De nombreux électeurs ont refusé de choisir entre une politique libérale et atlantiste incarnée par Nicolas Sarkozy et une politique de « l’ordre juste » mis à toutes les sauces mais sans contenu réel, incarnée par Ségolène Royal.
L’absence d’élection à la proportionnelle écarte déjà de toute représentation parlementaire plusieurs millions d’électeurs mais nos institutions ne s’honorent pas non plus à ignorer le vote blanc qui n’est pas une abstention.
Dans une démocratie, l’exercice du droit de vote est un acte civique de la plus haute importance car il traduit l’engagement politique de chaque électeur.
Apparu à l’époque où l’électeur écrivait le nom de son candidat sur le bulletin de vote, le bulletin blanc exprimait tout naturellement le non choix. Il fut pris en compte jusqu’en 1852, année du décret qui le considère comme vote nul.
Aujourd’hui, de nombreux citoyens, ne trouvant pas leur bonheur dans l’offre politique, se déplacent néanmoins au bureau de vote en votant blanc. En plus de l’abstention traditionnelle, en particulier à d’autres élections que la présidentielle, l’expression des électeurs s’est diversifiée et l’affrontement bipolaire tend à s’atténuer au profit de choix plus relatifs, le taux de votes blancs ou nuls, traduisant l’état de doute de l’opinion.
Les motivations de vote de l’électeur « blanc » ne sont ni le désintérêt ni le manque d’information mais avant tout le refus des candidats en présence et l’hostilité à la politique proposée. Il n’y a donc aucune raison de considérer un bulletin blanc comme un bulletin nul.
Or, l’article L. 66 du code électoral assimile fâcheusement les bulletins blancs aux bulletins nuls. Cette confusion, née à l’origine de la volonté du législateur, ne recouvre plus, ou très partiellement, la réalité électorale actuelle. Il est d’ailleurs intéressant de souligner que les dispositions de la loi du 30 décembre 1988 relatives aux machines à voter prévoient l’enregistrement et la totalisation du vote blanc ! Comme si le législateur, une fois n’était pas coutume, avait anticipé sur les évolutions de l’opinion publique et de ses demandes.

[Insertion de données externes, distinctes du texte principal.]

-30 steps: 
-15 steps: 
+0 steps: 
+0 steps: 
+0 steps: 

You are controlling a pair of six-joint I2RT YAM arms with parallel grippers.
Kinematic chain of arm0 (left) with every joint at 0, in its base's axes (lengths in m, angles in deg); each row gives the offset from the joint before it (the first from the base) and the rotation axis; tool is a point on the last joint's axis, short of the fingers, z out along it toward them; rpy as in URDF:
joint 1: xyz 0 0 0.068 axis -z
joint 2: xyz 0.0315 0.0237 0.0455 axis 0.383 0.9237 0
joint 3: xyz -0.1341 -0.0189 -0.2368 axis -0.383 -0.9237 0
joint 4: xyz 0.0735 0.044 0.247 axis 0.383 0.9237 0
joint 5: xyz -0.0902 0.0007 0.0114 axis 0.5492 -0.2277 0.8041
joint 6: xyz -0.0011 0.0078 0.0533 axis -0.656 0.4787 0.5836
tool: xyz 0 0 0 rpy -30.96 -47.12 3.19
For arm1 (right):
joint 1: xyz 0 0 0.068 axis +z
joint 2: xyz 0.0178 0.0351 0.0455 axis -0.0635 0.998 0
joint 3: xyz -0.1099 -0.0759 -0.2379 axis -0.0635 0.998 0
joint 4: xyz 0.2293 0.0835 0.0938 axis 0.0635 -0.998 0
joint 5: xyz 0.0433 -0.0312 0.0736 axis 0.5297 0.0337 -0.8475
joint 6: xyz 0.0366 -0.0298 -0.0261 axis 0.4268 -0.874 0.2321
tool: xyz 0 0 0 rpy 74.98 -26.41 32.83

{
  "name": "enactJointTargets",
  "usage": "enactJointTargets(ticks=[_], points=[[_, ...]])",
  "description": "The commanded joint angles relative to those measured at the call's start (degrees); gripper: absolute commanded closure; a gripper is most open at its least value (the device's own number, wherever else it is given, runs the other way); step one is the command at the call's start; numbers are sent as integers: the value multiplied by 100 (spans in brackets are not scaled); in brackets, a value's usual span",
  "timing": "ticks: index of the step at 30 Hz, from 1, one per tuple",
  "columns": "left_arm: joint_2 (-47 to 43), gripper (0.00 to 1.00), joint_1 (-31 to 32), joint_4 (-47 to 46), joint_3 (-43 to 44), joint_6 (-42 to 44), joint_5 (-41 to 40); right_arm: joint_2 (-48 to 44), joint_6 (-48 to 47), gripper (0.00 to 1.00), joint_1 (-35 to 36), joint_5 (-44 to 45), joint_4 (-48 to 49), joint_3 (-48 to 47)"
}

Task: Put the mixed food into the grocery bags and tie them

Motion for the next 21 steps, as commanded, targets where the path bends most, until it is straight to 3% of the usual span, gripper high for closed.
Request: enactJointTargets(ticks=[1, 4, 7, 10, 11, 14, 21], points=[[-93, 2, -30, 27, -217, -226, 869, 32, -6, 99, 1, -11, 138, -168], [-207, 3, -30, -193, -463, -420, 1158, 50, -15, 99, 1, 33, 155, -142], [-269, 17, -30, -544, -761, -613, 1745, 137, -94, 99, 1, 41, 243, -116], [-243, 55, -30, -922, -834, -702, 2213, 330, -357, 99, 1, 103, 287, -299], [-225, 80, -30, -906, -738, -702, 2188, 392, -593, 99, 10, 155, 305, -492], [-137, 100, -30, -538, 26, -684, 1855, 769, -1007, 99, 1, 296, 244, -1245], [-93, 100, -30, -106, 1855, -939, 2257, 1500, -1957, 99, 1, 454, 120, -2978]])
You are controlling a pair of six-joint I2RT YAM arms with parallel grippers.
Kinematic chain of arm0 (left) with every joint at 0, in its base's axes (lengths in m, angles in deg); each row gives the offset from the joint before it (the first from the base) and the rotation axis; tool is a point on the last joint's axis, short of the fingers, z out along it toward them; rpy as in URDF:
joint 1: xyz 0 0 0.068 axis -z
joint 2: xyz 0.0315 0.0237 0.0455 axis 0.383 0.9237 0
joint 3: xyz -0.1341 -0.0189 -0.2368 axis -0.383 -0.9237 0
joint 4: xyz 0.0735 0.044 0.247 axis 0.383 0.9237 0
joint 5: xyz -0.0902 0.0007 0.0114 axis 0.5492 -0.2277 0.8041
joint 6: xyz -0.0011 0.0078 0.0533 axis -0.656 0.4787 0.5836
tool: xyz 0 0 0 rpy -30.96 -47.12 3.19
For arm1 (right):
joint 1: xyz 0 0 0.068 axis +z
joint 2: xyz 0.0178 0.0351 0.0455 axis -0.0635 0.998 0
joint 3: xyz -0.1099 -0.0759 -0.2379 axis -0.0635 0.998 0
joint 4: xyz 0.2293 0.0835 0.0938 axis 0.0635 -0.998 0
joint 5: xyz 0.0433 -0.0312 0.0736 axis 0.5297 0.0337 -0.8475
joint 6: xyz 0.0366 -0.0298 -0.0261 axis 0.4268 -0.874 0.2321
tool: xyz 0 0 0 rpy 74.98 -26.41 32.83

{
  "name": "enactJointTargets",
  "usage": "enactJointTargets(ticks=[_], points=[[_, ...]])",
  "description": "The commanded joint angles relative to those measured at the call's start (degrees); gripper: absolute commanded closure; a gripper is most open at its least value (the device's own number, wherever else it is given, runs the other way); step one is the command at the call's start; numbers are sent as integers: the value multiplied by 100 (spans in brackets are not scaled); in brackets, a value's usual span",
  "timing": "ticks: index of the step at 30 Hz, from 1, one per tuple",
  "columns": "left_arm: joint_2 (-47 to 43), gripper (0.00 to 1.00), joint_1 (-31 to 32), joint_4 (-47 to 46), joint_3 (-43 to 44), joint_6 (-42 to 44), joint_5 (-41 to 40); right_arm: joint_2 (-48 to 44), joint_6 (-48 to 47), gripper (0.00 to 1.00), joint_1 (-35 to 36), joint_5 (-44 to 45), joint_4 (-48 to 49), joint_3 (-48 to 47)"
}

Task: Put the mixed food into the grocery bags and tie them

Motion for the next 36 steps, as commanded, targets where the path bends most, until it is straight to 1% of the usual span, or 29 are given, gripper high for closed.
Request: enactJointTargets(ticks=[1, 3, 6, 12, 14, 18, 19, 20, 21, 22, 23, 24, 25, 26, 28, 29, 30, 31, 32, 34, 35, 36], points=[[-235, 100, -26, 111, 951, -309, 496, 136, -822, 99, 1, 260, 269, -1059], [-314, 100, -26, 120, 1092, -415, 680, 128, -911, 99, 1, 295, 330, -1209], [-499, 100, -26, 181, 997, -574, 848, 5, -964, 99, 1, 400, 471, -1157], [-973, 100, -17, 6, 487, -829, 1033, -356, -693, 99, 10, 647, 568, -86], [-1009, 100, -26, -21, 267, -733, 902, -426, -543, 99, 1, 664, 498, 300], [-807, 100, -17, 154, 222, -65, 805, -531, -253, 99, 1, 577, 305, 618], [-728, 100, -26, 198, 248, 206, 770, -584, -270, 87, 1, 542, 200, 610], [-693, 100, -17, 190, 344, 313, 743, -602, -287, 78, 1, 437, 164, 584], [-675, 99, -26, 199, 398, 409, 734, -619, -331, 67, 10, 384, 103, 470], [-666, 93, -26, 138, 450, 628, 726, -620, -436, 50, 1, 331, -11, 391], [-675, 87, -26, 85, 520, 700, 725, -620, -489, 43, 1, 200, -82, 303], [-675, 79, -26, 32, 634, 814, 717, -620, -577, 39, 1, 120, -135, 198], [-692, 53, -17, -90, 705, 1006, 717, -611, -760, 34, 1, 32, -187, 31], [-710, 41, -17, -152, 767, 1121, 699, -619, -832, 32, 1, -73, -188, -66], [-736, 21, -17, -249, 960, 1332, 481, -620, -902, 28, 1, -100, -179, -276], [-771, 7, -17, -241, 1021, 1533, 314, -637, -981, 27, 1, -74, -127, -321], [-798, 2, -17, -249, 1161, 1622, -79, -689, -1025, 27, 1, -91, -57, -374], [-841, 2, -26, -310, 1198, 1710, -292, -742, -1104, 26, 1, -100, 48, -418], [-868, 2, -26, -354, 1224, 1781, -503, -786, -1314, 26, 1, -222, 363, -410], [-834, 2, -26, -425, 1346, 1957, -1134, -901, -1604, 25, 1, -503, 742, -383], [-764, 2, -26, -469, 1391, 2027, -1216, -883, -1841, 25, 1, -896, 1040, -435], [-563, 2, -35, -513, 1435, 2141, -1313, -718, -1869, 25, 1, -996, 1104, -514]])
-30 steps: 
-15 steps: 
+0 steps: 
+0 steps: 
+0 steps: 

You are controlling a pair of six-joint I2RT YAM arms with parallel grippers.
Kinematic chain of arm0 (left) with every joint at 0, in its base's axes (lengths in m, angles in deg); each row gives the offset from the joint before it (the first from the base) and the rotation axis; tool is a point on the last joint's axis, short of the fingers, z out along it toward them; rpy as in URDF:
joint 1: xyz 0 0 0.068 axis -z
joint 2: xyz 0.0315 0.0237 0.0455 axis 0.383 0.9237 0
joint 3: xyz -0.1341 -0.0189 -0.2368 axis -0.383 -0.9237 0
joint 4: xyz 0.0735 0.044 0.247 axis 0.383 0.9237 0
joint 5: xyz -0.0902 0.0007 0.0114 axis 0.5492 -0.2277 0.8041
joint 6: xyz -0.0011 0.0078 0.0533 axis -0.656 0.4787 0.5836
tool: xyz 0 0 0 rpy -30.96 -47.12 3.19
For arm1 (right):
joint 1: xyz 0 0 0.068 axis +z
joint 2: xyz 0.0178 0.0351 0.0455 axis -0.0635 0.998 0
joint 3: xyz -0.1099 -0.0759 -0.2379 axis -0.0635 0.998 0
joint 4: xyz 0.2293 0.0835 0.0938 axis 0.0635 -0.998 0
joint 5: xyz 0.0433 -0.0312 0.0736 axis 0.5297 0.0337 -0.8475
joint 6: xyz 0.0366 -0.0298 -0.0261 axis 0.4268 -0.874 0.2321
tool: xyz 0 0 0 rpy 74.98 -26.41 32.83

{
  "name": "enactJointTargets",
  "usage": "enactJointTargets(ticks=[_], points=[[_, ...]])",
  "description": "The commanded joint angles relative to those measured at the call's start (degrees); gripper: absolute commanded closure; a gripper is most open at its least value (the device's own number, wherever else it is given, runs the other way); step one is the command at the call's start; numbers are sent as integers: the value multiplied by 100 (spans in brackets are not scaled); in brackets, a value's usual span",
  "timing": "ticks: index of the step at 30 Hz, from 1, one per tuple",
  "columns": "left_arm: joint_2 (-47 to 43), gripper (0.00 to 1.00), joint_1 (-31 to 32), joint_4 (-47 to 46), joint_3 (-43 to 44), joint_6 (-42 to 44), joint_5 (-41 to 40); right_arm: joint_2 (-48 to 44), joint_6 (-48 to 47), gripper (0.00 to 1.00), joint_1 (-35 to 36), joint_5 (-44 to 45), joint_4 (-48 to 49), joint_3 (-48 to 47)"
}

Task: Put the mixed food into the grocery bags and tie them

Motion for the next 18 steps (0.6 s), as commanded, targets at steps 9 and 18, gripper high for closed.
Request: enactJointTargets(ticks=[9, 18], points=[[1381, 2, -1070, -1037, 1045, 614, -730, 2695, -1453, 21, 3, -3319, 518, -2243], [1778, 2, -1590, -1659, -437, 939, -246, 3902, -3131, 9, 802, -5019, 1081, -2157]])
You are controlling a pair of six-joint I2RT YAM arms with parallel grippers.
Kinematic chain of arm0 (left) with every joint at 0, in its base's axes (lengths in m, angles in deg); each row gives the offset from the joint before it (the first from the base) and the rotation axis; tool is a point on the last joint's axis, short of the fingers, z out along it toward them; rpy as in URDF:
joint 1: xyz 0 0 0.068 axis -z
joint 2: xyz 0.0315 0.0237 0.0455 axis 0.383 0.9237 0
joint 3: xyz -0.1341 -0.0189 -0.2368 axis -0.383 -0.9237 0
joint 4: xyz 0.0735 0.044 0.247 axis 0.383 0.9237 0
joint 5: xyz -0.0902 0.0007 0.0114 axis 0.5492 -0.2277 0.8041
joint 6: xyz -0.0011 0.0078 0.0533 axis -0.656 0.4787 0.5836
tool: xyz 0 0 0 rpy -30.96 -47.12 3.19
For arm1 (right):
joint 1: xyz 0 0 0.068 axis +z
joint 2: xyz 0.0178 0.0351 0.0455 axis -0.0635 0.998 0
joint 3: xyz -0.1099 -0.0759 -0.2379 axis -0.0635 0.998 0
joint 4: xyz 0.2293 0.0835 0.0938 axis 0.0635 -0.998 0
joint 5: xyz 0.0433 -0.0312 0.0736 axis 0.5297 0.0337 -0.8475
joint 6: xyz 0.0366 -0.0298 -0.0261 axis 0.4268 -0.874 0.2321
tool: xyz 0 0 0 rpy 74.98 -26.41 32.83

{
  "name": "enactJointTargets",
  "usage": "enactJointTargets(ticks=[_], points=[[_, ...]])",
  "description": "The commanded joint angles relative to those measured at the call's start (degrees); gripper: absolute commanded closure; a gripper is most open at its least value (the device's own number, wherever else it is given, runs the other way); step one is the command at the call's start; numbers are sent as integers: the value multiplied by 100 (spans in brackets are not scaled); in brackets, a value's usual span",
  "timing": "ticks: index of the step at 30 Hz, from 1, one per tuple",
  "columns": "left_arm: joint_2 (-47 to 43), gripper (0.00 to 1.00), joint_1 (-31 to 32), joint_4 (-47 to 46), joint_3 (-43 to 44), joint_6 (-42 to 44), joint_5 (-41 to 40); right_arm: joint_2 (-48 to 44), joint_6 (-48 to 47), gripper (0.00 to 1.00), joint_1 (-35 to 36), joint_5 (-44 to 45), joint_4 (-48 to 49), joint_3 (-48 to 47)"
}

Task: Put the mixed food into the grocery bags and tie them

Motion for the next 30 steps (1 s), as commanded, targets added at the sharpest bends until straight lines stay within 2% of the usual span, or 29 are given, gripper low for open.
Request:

Un sondage réalisé par l’IFOP permet de mesurer les attentes des électeurs sur cette question : 7 % des Français (soit 3 millions de personnes) déclarent avoir souvent voté blanc ou nul, 13 % quelquefois, et 16 % très rarement. La reconnaissance du vote blanc rencontre la faveur d’environ 60 % des personnes consultées. Ce sont surtout les jeunes électeurs qui se prononcent en ce sens (75 % chez les moins de 35 ans, 86 % chez les cadres supérieurs et professions libérales). Enfin, quelle que soit l’orientation politique des personnes interrogées, une majorité se prononce en ce sens, à gauche ou à droite.
Devant l’ampleur de ce malaise politique, la question posée est donc claire : vaut-il mieux reconnaître le vote blanc comme exutoire civique et élargir ainsi l’offre politique, ou encourager une expression protestataire nettement plus périlleuse pour la démocratie ?
Les arguments ne manquent pas pour justifier la comptabilisation des votes blancs en nombre de suffrages exprimés car il s’agit d’une demande formulée par les citoyens eux-mêmes et c’est une question essentielle sur le plan politique. Mais cette réforme verra t-elle enfin le jour ?
Le nouveau président de la République, Nicolas Sarkozy ne semble pas avoir un tel projet politique dans ses cartons, plus préoccupé d’ouvrir d’autres chantiers tels que la suppression totale des droits de succession ou une nouvelle baisse de l’impôt sur le revenu pour le plus grand bonheur des plus fortunés et au détriment de l’ensemble des salariés qui verront une nouvelle fois augmenter les impôts indirects de toute sorte…
Quant au PS, en page 63 de son petit opuscule « Réussir ensemble le changement », il affirme vouloir « reconnaître la prise en compte séparée des bulletins blancs, pour une démocratie plus directe ». Mais lors de la primaire interne du 16 novembre dernier, relative au choix du candidat pour la Présidentielle 2007, aucun bulletin blanc n’avait été mis à la disposition des adhérents socialistes. Seuls 1145 militants courageux avaient toutefois trouvé le moyen de voter blanc pour pouvoir s’exprimer comme ils l’entendaient…
La reconnaissance du vote blanc en tant que suffrage exprimé est une nécessité pour la démocratie et la défense des droits des citoyens et les craintes exprimées, ici ou là, par les tenants d’un certain conservatisme, sont le plus souvent excessives.